A Mutual Information Perspective on Knowledge Graph Embedding¶
Conference: ACL 2025
Code: None
Area: Graph Learning / Knowledge Graphs
Keywords: Knowledge Graph Embedding, Mutual Information Maximization, Semantic Representation, Complex Relation Patterns, Entity-Relation Modeling
TL;DR¶
This paper proposes a Knowledge Graph Embedding (KGE) framework based on mutual information maximization. It enhances the semantic representation capability of entities and relations by maximizing the mutual information between different components of triples, achieving consistent performance improvements under complex relational patterns (e.g., 1-N, N-1).
Background & Motivation¶
Background: Knowledge Graph Embedding (KGE) techniques are core methods for resolving the issue of missing relations in knowledge graphs. Existing methods primarily represent entities and relations in low-dimensional vector spaces, and score the plausibility of a triple \((h, r, t)\) using a scoring function. Representative methods include translation models like TransE and RotatE, and bilinear models like ComplEx.
Limitations of Prior Work: Existing KGE methods face three core issues: (1) high intra-group similarity—entity embeddings under the same relation can be too close, making them hard to distinguish; (2) semantic information loss—rich semantic details of entities and relations are compressed or lost during embedding; (3) insufficient reasoning capability—especially in complex relational patterns such as 1-N and N-1, models struggle to accurately model scenarios where one head entity corresponds to multiple tail entities (or vice versa).
Key Challenge: Traditional KGE methods only learn embeddings via negative-sampling training of scoring functions, without explicitly preserving the semantic dependency structures among triple components. While learned representations can distinguish positive and negative triples to some extent, they fail to fully capture deep semantic associations between entities and relations.
Goal: Design a general KGE enhancement framework to explicitly maximize the mutual information between triple components from an information-theoretic perspective, allowing embeddings to better preserve semantic dependencies and maintain relational structures.

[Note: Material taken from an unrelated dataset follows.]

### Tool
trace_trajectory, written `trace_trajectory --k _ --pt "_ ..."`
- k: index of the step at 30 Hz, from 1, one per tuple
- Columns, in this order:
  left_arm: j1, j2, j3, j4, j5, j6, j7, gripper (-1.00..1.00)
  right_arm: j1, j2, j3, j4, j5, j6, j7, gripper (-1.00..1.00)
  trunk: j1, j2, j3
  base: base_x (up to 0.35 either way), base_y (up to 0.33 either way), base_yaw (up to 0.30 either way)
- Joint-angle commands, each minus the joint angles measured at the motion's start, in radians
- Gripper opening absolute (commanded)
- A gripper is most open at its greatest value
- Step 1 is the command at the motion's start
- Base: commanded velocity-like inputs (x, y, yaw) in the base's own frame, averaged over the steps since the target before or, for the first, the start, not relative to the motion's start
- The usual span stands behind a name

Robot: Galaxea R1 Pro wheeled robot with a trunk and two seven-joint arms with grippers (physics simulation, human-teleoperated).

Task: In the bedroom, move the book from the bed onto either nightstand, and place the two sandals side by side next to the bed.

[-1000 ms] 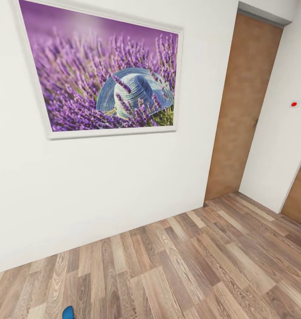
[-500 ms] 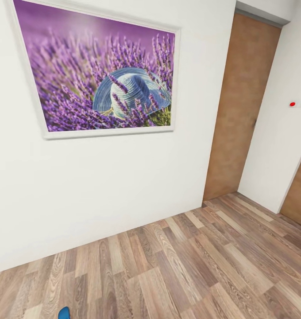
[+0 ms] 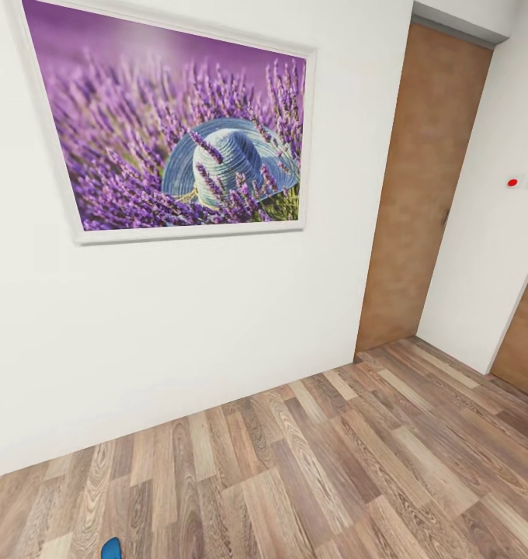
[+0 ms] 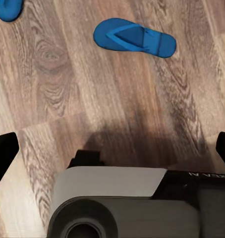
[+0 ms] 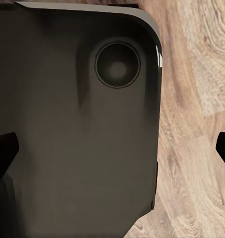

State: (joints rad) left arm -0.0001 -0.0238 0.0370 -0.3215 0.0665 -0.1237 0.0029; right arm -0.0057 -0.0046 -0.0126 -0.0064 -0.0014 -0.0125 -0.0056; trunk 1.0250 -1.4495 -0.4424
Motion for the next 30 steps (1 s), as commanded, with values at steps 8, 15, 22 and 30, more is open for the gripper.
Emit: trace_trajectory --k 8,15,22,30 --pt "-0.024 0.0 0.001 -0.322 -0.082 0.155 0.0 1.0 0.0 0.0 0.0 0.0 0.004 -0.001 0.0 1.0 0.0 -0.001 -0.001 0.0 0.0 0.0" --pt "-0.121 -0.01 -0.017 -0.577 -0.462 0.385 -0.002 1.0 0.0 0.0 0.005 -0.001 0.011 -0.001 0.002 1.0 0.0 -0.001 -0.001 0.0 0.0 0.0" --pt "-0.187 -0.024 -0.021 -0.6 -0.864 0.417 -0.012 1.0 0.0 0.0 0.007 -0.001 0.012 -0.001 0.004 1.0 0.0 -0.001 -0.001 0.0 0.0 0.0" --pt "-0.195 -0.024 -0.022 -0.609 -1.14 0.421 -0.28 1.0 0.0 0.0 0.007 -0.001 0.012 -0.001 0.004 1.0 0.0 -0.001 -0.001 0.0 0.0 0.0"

Key Insight: The authors observe that Mutual Information (MI), which measures the shared information between two random variables, has achieved success in fields like contrastive learning and representation learning. Introducing MI into KGE can directly constrain the degree of information sharing between \((h, r)\) and \(t\), as well as between \((r, t)\) and \(h\).
Core Idea: Introduce mutual information maximization as a regularization objective into KGE training to force learned embeddings to retain more semantic dependencies among components, thereby improving capability in modeling complex relation patterns.
Method¶
Overall Architecture¶
This method is a plug-and-play framework applicable to various existing KGE models. The input is a triple \((h, r, t)\) in a knowledge graph, which yields entity and relation embedding vectors through a backbone KGE model. On top of this, an additional mutual information maximization module is introduced to enhance embedding quality by maximizing the mutual information between different parts of the triple. The final training objective is joint optimization of the raw KGE loss and the mutual information loss.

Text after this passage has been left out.